This installation was in summer 2001.

For decades, Bourgeois has used the spider to explore issues related to memories of her mother, who died when the artist was 20.

"My mother was deliberate, clever, patient, soothing, reasonable, dainty, subtle, indispensable, neat and useful as a spider," she once wrote...

The largest piece, titled "Maman," [see Fig. 1] includes an egg sack below its rounded belly. Constructed with steel mesh, it contains white polished-marble eggs that have an alluring, gemlike quality. These and other details give you the feeling that motherhood and family relationships are potent issues for Bourgeois.
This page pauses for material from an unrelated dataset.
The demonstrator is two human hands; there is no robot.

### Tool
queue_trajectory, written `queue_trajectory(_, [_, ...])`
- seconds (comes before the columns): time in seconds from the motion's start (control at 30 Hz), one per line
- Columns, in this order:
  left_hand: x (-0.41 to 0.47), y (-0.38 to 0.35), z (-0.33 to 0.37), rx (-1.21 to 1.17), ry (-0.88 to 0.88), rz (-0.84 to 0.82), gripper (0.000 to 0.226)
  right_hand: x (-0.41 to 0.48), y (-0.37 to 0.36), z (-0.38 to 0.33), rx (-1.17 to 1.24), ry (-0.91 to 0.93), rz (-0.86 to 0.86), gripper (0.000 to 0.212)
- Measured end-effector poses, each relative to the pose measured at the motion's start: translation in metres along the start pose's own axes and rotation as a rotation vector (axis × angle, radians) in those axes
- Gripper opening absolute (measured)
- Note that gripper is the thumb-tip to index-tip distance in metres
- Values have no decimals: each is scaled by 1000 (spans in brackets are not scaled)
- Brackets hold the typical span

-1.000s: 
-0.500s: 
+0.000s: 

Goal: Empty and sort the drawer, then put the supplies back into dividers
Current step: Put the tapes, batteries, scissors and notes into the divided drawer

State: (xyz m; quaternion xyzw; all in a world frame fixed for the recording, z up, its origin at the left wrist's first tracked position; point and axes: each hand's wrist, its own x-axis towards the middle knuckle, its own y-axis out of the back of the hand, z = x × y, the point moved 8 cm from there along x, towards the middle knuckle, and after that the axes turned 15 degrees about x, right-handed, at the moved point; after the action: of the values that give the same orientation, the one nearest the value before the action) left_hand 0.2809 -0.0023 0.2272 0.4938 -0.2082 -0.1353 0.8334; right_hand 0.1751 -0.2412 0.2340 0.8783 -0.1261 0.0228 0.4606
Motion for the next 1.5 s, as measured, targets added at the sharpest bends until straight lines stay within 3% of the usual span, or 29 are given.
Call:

Indeed, the artist's many accounts of her family history are loaded with enough juicy details to fill a gripping novel. In 1998, she wrote in Interview magazine: "I was brought up in a dysfunctional and promiscuous family setup where no one would talk about sex. On the surface, sex simply did not exist. But in fact, we thought of nothing else. My father slept around with everyone, including Sadie, our English tutor, who lived in the house."

Bourgeois was born in Paris in 1911 on Christmas Day. Her family owned and operated a tapestry restoration business, which has fed critics' frequent analogies between seamstresses weaving tapestries in the artist's childhood and spiders weaving webs in her art.

(article by Dan Tranberg in the Cleveland Plain Dealer, cached on Google)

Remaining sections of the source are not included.